I'm not sure what to make of 2007. Politically and economically, I'm just so incredibly frustrated. And when I see the budget cuts slashing themselves across non-profits, across education, across arts and forest/wildlife preservation, my heart gets a frown and my blood starts racing with fear and anger and uncertainty. But at the same time I get small smiles every time I see proud PDXers standing with their picket signs (I try my best to always honk "Good Jobs!" at them) and I just love, love, love reading people's bumper stickers; I'm happy to admit that I see MANY more "Stop This War!" and "No on 36" bumper stickers versus that War-Lovin' and/or "One Man, One Woman" bullshit.

I feel more educated this year, and I'd like to think (maybe accurately) that I've pushed my own personal boundaries in terms of exploring that gray area of Life (the Life outside and the Life inside). Politically, I'm thankful that Ben asked me to read Thomas L. Friedman's From Beirut to Jerusalem. I'll be the first to admit that many if not most of the "technical" historical details re: the history of the Middle East (and the current war) are fuzzy to me, and it feels great to place some balance into my understanding, from many sides of the equation. I also have done some personal soul-searching in terms of Life Goals and career goals, and re-evaluated what family and friendship mean to me and how best I can make my relationships as whole, complete, and satisfying as possible. (The most important relationship? The one with myself.
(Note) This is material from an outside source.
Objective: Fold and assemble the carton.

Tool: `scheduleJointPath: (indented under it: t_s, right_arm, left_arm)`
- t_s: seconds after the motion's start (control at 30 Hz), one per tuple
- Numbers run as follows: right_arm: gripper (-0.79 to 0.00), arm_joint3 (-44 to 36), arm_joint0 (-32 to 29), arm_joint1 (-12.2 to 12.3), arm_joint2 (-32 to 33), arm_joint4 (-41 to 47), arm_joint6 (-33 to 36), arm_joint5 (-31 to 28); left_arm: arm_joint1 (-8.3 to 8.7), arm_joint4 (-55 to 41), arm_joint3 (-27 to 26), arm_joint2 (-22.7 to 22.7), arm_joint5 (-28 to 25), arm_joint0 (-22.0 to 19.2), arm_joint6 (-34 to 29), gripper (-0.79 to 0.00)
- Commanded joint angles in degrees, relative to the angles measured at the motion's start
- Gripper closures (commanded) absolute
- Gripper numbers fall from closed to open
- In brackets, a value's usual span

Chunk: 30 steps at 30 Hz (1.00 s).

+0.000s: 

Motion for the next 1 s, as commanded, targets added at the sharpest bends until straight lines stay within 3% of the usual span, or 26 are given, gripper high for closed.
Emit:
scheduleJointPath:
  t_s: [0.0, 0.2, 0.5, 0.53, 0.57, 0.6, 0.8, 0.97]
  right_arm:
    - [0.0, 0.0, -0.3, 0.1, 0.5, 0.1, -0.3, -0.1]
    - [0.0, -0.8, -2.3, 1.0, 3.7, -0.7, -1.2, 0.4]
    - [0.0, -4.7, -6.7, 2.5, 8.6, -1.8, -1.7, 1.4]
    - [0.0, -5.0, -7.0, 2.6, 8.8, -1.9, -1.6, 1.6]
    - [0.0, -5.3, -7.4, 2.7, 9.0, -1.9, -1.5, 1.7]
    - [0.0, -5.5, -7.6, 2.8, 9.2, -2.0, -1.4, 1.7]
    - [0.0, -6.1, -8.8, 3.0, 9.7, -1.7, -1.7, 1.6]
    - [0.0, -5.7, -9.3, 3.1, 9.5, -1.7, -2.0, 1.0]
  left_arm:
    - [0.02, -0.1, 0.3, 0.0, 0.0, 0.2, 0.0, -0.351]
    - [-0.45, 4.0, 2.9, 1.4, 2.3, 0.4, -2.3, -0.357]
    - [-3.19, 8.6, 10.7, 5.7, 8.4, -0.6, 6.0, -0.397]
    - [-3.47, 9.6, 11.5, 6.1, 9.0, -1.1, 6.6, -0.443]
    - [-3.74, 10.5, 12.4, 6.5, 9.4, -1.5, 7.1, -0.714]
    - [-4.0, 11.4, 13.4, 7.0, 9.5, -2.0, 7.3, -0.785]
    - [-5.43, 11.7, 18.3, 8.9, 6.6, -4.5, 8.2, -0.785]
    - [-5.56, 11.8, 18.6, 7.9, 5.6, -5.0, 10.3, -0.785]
I often forget that.) I've been devouring books like a fiend, not flossing as much as I should, not exercising as much as I should (although I'm slowly turning this around), sticking with my vegetarianism, doing well with my writing, loving Portland but starting to hate this dampness, this rain, this non-sun. 2007 overall feels a bit melancholy to me, and this is due to me and no one but me. I started to doubt myself, to lose some confidence in myself, and I am officially claiming 2008 to be the year of The Returning Tiger Warrior, my glitter spears in full arsenal mode.

2008: a year of writing, no (or, at least, less) drama, coziness, simple nights and simple day excursions (partly for simplicity's sake and partly for financial reasons), a few awesome visits with family, lots o' savin' in the starving lil' piggy bank, and tons of meditating, breathing, and honoring the details of the Web we all gracefully and lovingly live in.

Happy New Year, everyone. And may your 2008 be joyous and safe and strong.